Eh bien, Michael s’est enfui avec Hunter à la fin de la dernière saison. Il va à l’encontre de la loi. C’est un homme gay qui a emmené un mineur gay loin de sa mère et de la police. Le danger de ruiner sa vie est si grand. Michael est, et a toujours été de ceux qui mourraient pour vous. Mais il l’a toujours fait pour rendre service, avec à l’esprit « je vais faire ça pour quelqu’un d’autre ». Maintenant, il utilise qui il est, ce qui est important pour lui, et sa propre force.

Michael est en train d’apprendre.
Ouais. Je veux que Michael soit un homme à la fin de la série, dans tous les sens du terme. Je veux que le mec un peu ennuyeux et penaud qu’il était dans le pilote s’épanouisse et devienne un être humain, un homme gay à l’aise. Il ne se bat pas pour être gay, il l’est, c’est tout.

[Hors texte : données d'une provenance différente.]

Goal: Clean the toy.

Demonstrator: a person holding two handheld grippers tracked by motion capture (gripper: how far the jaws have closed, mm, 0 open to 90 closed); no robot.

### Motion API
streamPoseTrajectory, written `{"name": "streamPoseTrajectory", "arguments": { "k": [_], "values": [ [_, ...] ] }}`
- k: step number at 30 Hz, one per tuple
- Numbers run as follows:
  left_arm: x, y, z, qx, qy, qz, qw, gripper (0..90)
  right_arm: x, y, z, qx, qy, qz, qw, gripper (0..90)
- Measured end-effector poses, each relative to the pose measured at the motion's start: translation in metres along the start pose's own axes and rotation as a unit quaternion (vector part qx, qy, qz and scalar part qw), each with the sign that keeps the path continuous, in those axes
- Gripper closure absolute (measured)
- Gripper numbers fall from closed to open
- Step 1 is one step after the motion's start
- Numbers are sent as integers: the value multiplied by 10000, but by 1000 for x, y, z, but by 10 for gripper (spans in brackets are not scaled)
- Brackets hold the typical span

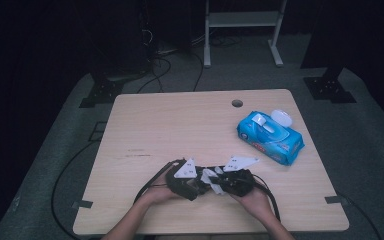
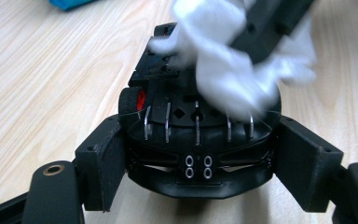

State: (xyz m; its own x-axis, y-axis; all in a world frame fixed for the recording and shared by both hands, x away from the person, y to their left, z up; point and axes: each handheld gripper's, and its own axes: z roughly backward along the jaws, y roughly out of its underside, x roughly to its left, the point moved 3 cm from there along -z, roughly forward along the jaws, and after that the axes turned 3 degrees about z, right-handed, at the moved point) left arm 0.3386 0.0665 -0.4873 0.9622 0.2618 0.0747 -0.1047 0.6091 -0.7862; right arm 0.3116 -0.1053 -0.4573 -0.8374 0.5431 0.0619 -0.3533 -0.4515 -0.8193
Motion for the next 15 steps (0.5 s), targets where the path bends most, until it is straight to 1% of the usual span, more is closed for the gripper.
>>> {"name": "streamPoseTrajectory", "arguments": {
  "k": [1, 3, 4, 5, 6, 7, 9, 11, 12, 13, 14, 15],
  "values": [
    [-1, 0, 0, 41, -22, -57, 10000, 244, 3, -4, -4, 3, 8, 67, 10000, 836],
    [-2, 0, 1, 5, -4, -11, 10000, 244, 2, -10, -10, 59, 59, 142, 9999, 836],
    [-1, 1, 1, -2, 14, -14, 10000, 244, -2, -12, -12, 67, 122, 85, 9999, 836],
    [-1, 1, 1, -11, 8, -18, 10000, 244, -7, -13, -14, 68, 195, -22, 9998, 836],
    [-1, 1, 1, -12, 9, -18, 10000, 244, -13, -14, -15, 60, 223, -176, 9996, 836],
    [-1, 1, 1, -28, 12, -7, 10000, 244, -17, -15, -17, 40, 174, -309, 9994, 836],
    [-1, 1, 1, 6, 11, -31, 10000, 244, -17, -18, -20, 94, 207, -240, 9995, 836],
    [0, 2, 1, -10, 29, 4, 10000, 244, -18, -19, -21, 199, 196, -204, 9994, 836],
    [0, 3, 1, -1, 31, 3, 10000, 244, -22, -19, -21, 257, 258, -219, 9991, 836],
    [0, 3, 1, 14, 22, -24, 10000, 244, -27, -18, -20, 286, 348, -285, 9986, 836],
    [0, 3, 1, 25, 34, 26, 10000, 244, -35, -15, -20, 399, 521, -268, 9975, 836],
    [1, 4, 1, 49, 25, -15, 10000, 244, -41, -12, -18, 427, 543, -368, 9969, 836]
  ]
}}
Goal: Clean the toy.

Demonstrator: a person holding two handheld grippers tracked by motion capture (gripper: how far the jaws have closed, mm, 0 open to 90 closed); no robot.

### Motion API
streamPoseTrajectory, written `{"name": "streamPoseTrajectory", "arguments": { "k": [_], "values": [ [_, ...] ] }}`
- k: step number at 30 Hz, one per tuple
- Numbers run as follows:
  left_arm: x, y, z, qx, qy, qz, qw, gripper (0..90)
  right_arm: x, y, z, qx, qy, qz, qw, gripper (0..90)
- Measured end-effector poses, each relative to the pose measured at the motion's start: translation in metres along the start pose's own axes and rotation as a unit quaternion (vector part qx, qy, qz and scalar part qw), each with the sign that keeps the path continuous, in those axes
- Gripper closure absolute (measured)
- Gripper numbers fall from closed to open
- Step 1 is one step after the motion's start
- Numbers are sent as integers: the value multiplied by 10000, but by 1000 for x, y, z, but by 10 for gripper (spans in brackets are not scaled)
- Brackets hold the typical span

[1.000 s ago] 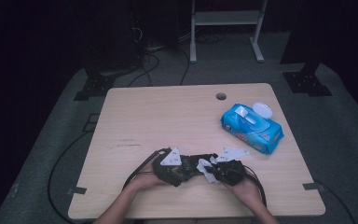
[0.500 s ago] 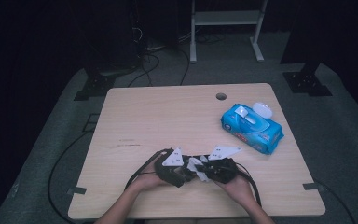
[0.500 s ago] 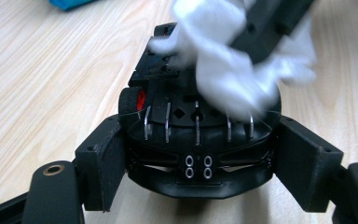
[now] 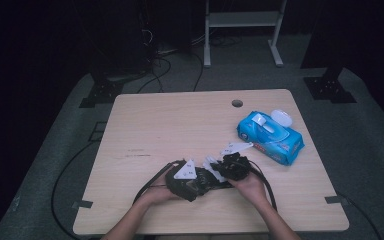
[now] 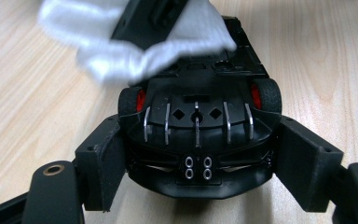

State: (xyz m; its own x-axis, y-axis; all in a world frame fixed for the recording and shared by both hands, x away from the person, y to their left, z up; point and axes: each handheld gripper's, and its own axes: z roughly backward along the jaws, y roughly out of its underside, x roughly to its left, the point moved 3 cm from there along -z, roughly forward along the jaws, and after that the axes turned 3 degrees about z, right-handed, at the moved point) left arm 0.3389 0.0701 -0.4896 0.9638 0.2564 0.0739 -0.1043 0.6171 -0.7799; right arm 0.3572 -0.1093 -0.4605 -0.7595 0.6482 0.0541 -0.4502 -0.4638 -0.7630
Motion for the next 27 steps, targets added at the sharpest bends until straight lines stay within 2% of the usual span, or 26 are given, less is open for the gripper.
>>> {"name": "streamPoseTrajectory", "arguments": {
  "k": [1, 2, 11, 13, 16, 18, 21, 23, 27],
  "values": [
    [1, 1, 0, 6, 2, -11, 10000, 244, -5, 3, 1, 35, 50, -92, 9999, 836],
    [1, 1, 1, 7, 15, -12, 10000, 244, -9, 7, 3, 91, 160, -87, 9998, 836],
    [2, 3, -1, 79, 29, -24, 10000, 243, -33, 36, 22, 197, 374, -400, 9983, 836],
    [1, 3, -2, 71, 21, 1, 10000, 243, -32, 38, 24, 184, 351, -432, 9983, 836],
    [1, 4, -3, 130, 18, -45, 9999, 243, -20, 34, 22, 129, 267, -285, 9992, 835],
    [1, 3, -3, 122, 9, -55, 9999, 243, -9, 28, 19, 53, 19, -200, 9998, 835],
    [1, 4, -3, 128, -9, -73, 9999, 243, 6, 19, 12, -22, -150, 34, 9999, 830],
    [2, 5, -1, 166, -14, -106, 9998, 243, 7, 17, 11, 33, -151, 134, 9998, 830],
    [3, 5, -2, 125, 9, -66, 9999, 243, -3, 26, 17, 108, -37, 1, 9999, 831]
  ]
}}
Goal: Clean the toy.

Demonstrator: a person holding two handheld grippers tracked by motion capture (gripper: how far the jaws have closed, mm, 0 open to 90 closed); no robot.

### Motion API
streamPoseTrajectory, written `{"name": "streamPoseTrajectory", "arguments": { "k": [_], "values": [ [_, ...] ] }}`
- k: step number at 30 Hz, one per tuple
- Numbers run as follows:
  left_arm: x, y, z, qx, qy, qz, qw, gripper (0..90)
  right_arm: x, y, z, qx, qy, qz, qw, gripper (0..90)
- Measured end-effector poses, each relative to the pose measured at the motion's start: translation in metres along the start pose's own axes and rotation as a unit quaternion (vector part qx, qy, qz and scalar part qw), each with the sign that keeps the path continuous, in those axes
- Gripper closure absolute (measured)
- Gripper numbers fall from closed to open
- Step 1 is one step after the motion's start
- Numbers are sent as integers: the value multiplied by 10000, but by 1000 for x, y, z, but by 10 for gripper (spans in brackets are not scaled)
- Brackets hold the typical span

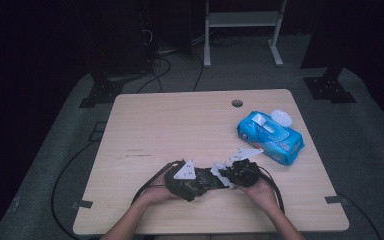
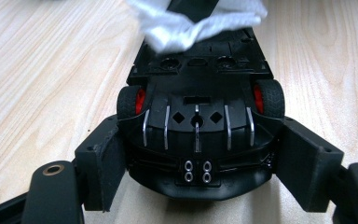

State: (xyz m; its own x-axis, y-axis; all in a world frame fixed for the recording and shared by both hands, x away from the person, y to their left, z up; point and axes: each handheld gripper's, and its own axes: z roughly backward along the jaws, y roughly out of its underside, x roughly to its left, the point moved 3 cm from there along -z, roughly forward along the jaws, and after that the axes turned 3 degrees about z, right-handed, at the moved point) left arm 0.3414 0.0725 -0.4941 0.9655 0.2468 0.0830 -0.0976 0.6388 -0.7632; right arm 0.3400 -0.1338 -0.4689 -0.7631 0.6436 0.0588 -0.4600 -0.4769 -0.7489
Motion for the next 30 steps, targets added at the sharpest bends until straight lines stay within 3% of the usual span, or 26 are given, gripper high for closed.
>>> {"name": "streamPoseTrajectory", "arguments": {
  "k": [4, 7, 13, 19, 25, 30],
  "values": [
    [1, 0, 0, -2, 44, 51, 10000, 242, -12, 16, 11, 52, 125, -164, 9998, 831],
    [3, 1, 0, -10, 88, 141, 9999, 239, -12, 20, 17, 108, 139, -166, 9997, 831],
    [8, 2, 4, -94, 141, 429, 9989, 196, 1, 17, 22, 71, -169, -76, 9998, 831],
    [14, 3, 11, -257, 280, 743, 9965, 191, 0, 21, 20, 146, -325, -145, 9993, 831],
    [15, 1, 9, -265, 349, 820, 9957, 222, 1, 19, 22, 110, -359, -184, 9991, 831],
    [16, 2, 9, -309, 391, 982, 9939, 229, 5, 16, 25, -33, -696, -356, 9969, 831]
  ]
}}
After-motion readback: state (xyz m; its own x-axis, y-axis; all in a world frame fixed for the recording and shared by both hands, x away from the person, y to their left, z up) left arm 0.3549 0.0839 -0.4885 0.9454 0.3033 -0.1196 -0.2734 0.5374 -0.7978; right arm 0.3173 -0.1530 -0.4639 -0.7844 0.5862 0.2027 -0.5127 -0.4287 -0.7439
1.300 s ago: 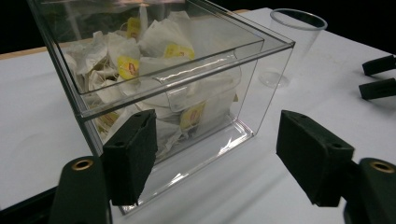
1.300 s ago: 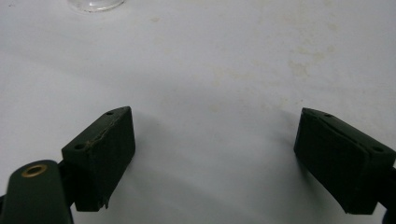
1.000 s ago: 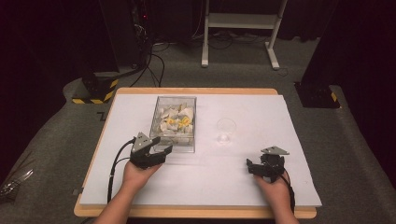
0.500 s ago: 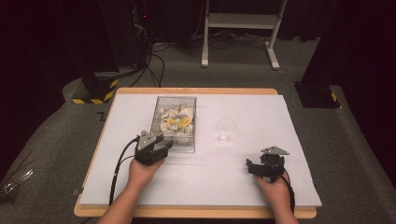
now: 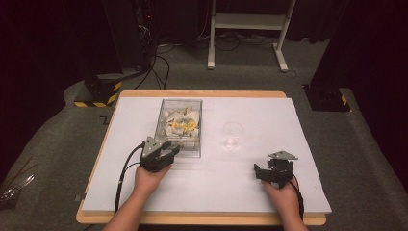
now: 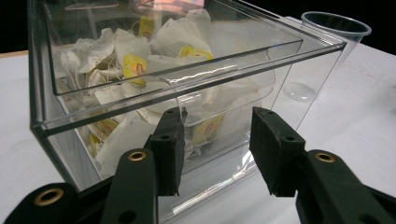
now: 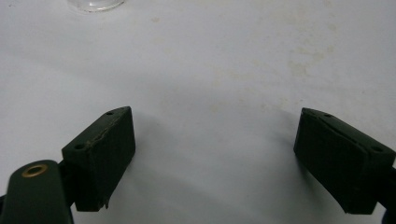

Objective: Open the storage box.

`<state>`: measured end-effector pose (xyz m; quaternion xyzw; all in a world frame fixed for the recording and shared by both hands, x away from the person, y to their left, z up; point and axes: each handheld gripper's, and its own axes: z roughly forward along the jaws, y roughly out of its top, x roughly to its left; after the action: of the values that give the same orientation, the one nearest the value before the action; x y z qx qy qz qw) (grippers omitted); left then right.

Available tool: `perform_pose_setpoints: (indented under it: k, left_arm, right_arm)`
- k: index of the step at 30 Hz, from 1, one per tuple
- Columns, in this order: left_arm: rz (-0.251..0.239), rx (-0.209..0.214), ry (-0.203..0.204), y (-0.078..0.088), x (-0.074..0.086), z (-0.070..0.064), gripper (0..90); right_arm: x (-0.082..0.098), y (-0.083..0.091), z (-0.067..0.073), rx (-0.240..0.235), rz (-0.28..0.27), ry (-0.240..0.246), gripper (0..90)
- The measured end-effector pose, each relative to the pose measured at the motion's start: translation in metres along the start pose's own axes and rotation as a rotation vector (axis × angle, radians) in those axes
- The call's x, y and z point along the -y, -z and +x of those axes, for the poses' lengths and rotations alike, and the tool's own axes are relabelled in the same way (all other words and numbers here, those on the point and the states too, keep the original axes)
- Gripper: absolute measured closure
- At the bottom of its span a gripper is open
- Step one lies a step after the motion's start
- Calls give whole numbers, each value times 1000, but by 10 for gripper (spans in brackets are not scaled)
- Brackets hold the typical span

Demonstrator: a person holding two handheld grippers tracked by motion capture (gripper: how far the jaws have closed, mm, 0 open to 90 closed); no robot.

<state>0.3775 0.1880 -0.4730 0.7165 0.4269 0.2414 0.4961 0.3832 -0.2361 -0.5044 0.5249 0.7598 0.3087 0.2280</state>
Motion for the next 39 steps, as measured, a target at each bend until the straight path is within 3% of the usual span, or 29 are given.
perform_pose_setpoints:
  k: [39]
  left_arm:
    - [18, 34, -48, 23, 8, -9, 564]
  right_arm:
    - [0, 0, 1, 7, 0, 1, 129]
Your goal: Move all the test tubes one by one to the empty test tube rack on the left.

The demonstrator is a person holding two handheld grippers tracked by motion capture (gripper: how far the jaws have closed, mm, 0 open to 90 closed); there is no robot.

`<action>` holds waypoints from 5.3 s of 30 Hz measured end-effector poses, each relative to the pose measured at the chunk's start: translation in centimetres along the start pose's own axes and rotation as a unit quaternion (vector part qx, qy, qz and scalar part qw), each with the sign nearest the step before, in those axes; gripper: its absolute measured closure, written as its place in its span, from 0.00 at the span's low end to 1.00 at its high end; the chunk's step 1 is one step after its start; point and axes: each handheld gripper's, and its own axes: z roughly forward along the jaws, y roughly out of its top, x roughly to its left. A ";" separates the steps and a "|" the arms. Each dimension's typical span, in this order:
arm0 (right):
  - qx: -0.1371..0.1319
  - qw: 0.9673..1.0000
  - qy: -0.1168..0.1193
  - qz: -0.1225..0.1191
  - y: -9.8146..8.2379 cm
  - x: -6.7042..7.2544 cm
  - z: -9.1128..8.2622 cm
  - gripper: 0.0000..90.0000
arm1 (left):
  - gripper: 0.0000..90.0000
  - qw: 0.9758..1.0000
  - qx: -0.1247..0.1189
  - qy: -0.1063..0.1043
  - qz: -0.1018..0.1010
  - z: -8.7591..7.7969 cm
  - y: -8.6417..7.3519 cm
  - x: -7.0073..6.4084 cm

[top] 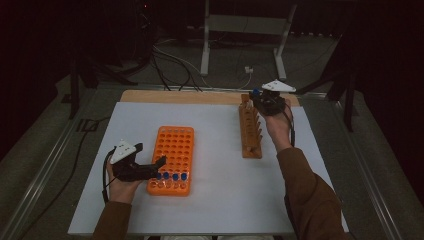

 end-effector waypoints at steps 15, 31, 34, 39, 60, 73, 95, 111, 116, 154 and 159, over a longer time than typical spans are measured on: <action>0.005 0.998 0.059 -0.014 -0.9 2.5 -0.7 0.86 | 0.01 1.000 0.003 -0.002 0.006 0.2 0.1 0.0; 0.021 0.991 0.134 0.020 -1.5 4.8 -1.2 0.85 | 0.01 1.000 0.005 -0.006 0.010 0.3 0.4 0.0; 0.025 0.989 0.144 0.015 -1.5 5.4 -1.5 0.85 | 0.01 1.000 0.001 -0.009 0.012 0.3 0.8 0.0; 0.027 0.986 0.166 0.013 -1.2 6.2 -2.0 0.85 | 0.01 1.000 0.002 -0.017 0.023 0.3 1.4 -0.1; 0.043 0.967 0.249 -0.017 0.3 12.3 -2.5 0.85 | 0.01 0.996 0.028 -0.072 0.052 3.0 3.5 -1.5; 0.053 0.956 0.288 -0.036 1.6 16.1 -1.9 0.85 | 0.04 0.992 0.036 -0.092 0.074 4.4 4.9 -2.1; 0.062 0.943 0.323 -0.049 1.7 18.8 -1.5 0.85 | 0.79 0.987 0.018 -0.109 0.114 5.1 5.2 -2.9; 0.066 0.942 0.328 -0.037 1.7 18.6 -1.4 0.84 | 0.87 0.987 0.014 -0.118 0.110 5.2 5.1 -3.0; 0.064 0.941 0.330 -0.037 1.6 18.4 -1.4 0.72 | 0.87 0.988 0.014 -0.115 0.106 5.2 5.1 -2.9; 0.025 0.968 0.251 0.011 -0.7 12.3 -4.3 0.01 | 0.87 0.991 -0.002 -0.112 0.075 3.7 4.3 -2.0; 0.013 0.973 0.231 0.024 -1.3 10.3 -5.6 0.00 | 0.87 0.991 -0.005 -0.112 0.073 3.0 4.1 -2.2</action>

Qu’avez-vous appris sur vous-même en jouant Michael ?
J’étais de nature altruiste, du genre à faire des trucs sympas pour les autres à mes dépens, et jouer Michael m’a appris à ne plus le faire. L’autre chose est que je ne me suis jamais senti aussi sûr de mon hétérosexualité. Je suis un peu plus agressif physiquement avec les femmes, ce qui est bien car c’est une expression plus honnête de qui je suis. Et c’est certainement plus sain que d’être dans une situation en suspens et effrayé dans le style « J’espère qu’elle m’aime bien. » Mes relations amoureuses se passent mieux grâce à cela.

Y a-t-il quelque chose que je ne vous ai pas demandé que vous aimeriez nous dire ?
Vous ne pouvez pas mettre tout le monde de votre côté, alors n’essayez pas. Ne vous embêtez pas parce que ce ne sont pas des mecs cool, et c’est pas le lycée. Les chrétiens fondamentalistes, l’Eglise catholique, les Républicains, les trous du cul de l’université de Bob Jones, les mecs de la Fox Media, il n’y a aucun intérêt à traîner avec eux. Ils sont méchants et on ne peut pas avoir de conversation normale avec eux. Alors ne vous embêtez pas.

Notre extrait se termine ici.